Но шесть лет жизни у тетки Рамона сделали Тонио подозрительным. Обещанная мистером Пересом жизнь в Нью-Йорке, деньги, телевизор и настоящий снег не могли заставить его покинуть свою бруху. И я понимала почему. Последние шесть лет жизнь Тонио была ужасной. Другие дети, наверное, дразнили его из-за нервных припадков. Не говоря уже о побоях. Благодаря брухе, он испытывал сладостное чувство, видя, как прежние обидчики теперь боятся его самого. Вероятно, он также занялся брухерией, учился произносить клятвенные заклинания, собирать ядовитые растения и готовить снадобья. Даже тетка Рамона боялась взять его обратно.
В результате миссис Перес уехала без сына. Он отплатил своей любимой, но беспутной матери, которая бросила его, и наконец заставил ее плакать, как прежде плакал сам.
Но за день до отлета Переса в Нью-Йорк Тонио оказался в Ла-Эсмеральде – окровавленный, с распухшим лицом. Его побили камнями, когда он ходил в поселок за покупками для брухи. За день до того в поселке умерла молодая девушка. Ее рвало черной желчью, и Тонио сочли виновным в этой смерти.
– Mal de ojo, – пояснил Дон Педро, – говорили, что у него дурной глаз.
Какой-то торговец подобрал Тонио в предместьях Сан-Хуана.
Первый месяц в Нью-Йорке оказался необычайно тяжелым для миссис Перес. Она думала, что умрет от холода, хотя зима уже кончилась. Конечно, в их квартире имелись все удобства: водопровод, ванна, туалет. Но не хватало привычной суеты Ла-Эсмеральды.
– Здесь все люди такие занятые и холодные, – жаловалась миссис Перес, – и двери у них всегда закрыты на замок.
Она не говорила по-английски и едва ли могла научиться.
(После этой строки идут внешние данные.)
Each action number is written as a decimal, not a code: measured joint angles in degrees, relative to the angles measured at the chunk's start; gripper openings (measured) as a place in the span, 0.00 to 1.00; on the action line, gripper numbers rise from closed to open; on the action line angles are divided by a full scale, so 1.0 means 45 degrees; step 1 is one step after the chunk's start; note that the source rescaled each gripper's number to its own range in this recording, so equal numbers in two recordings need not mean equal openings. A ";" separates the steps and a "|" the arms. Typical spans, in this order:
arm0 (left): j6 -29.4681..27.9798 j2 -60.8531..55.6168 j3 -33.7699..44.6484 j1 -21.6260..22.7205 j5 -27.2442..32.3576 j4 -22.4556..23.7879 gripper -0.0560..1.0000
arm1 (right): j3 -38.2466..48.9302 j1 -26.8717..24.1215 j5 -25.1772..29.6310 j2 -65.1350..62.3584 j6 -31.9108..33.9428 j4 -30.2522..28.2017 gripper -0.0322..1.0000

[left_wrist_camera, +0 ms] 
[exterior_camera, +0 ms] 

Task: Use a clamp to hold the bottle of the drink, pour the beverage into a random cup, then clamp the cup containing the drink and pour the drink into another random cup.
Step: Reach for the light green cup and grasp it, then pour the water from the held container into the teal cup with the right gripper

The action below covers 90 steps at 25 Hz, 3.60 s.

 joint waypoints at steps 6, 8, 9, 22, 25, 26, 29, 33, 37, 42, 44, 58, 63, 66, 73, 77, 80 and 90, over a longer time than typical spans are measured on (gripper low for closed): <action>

Кроме того, в отличие от большинства пуэрториканцев, приезжающих в Эль-Баррио, у нее не оказалось родственников. Весь день она, завернувшись в одеяло, сидела у радиатора, боясь даже пойти в магазин. Наверное, миссис Перес чувствовала себя увядшей и преждевременно состарившейся.
У мистера Переса дела шли лучше. Он уже жил в Нью-Йорке прежде, и неплохо говорил по-английски. Поэтому ему сразу удалось получить работу на обувной фабрике.
У Тонио тоже началась новая жизнь. Хотя ему давно пора было идти в школу, они не считали нужным заставлять его что-то делать, и он мог свободно разгуливать по городу. В первом порыве отцовских чувств мистер Перес проявил немалую щедрость, и Тонио тратил свои деньги в районе Тайм-сквера. Особенно его привлекал киоск фотографа. Миссис Перес порылась в своей черной сумке и протянула мне несколько старых снимков.
Фотографии произвели на меня сильное впечатление. Даже тогда, в тринадцать лет, он отличался от других пуэрториканских мальчишек. Лихорадочные, заметно косившие глаза, удлиненное лицо с заостренным подбородком, более темное, чем у матери. И на всех фотографиях одна и та же одежда. Черная, и как будто со стоячим воротником.
– Это накидка, – пояснила миссис Перес, склонившись над моим плечом, – Тонио всегда носил ее. Он был в ней как будто с крыльями.
Магическая накидка, брухерия и Бог знает, что еще – он наверняка считал себя супербоем и верил, что имеет mal de ojo. Я снова взглянула на его глаза, слишком дикие и беспокойные, чтобы свидетельствовать о его здоровье.